What is expected. Copy each line of the following material that has the string "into".

Provided material.
- Opening Delimiter -

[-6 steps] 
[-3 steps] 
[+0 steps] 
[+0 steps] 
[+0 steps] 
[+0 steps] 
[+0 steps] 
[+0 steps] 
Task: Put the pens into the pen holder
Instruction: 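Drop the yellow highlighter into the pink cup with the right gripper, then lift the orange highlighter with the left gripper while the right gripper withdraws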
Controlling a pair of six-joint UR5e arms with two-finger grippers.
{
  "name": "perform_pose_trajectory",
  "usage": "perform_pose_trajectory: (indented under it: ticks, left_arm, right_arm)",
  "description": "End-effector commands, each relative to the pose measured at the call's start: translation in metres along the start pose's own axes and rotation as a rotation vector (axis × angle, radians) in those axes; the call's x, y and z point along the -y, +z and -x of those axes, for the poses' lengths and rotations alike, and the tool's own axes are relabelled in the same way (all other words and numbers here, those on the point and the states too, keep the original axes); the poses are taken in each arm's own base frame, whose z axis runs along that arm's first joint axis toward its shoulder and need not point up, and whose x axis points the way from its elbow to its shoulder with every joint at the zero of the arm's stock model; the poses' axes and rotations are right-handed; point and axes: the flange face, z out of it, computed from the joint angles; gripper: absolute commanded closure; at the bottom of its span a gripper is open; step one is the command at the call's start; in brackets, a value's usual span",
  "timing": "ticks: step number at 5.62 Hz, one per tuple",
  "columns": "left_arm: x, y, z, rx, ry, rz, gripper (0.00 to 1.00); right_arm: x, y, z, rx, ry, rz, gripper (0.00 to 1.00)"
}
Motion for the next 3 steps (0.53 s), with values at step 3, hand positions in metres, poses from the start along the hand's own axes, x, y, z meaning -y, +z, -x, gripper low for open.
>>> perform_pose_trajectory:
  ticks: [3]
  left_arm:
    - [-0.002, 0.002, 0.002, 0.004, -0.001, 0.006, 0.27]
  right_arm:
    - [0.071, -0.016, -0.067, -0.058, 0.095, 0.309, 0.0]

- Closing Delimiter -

Task output.
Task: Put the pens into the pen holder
Instruction: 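Drop the yellow highlighter into the pink cup with the right gripper, then lift the orange highlighter with the left gripper while the right gripper withdraws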

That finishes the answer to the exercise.